■ ABOUT THIS EXERCISE:
Copy all lines holding the word "that" from the entries.

■ MATERIAL FOR THE TASK:
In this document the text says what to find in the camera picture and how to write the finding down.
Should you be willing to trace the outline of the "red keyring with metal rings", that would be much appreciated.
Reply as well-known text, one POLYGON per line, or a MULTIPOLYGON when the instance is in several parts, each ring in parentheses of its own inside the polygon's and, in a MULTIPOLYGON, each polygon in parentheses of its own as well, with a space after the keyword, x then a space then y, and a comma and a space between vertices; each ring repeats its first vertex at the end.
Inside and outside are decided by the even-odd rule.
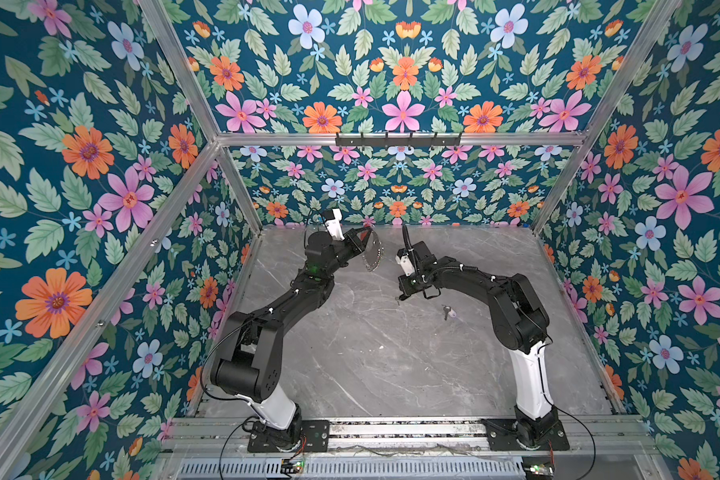
POLYGON ((378 233, 370 230, 367 236, 367 243, 363 252, 363 260, 369 272, 376 270, 381 263, 384 247, 378 233))

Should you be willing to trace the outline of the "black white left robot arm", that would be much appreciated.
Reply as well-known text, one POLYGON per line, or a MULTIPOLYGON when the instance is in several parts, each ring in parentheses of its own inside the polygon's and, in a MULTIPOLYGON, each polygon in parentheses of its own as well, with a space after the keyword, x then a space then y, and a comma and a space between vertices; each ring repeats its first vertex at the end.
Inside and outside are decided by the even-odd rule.
POLYGON ((307 238, 305 263, 288 291, 251 312, 234 312, 211 355, 210 384, 246 402, 258 417, 255 433, 281 451, 302 441, 302 414, 280 386, 286 334, 305 316, 322 307, 335 286, 335 274, 366 252, 371 227, 340 237, 317 231, 307 238))

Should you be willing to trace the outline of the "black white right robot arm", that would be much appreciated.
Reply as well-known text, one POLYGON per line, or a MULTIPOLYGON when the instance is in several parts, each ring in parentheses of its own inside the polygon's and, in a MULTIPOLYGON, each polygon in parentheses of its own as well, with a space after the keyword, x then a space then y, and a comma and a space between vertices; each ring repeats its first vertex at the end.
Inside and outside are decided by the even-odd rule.
POLYGON ((487 305, 493 332, 510 352, 516 384, 515 432, 518 443, 536 449, 559 423, 557 407, 548 393, 545 348, 549 315, 530 280, 522 275, 494 275, 455 258, 436 257, 425 242, 412 243, 403 233, 404 247, 396 262, 403 274, 398 277, 405 300, 434 288, 454 290, 487 305))

■ TASK SOLUTION:
Should you be willing to trace the outline of the "red keyring with metal rings", that would be much appreciated.
Should you be willing to trace the outline of the "black white left robot arm", that would be much appreciated.
Should you be willing to trace the outline of the "black white right robot arm", that would be much appreciated.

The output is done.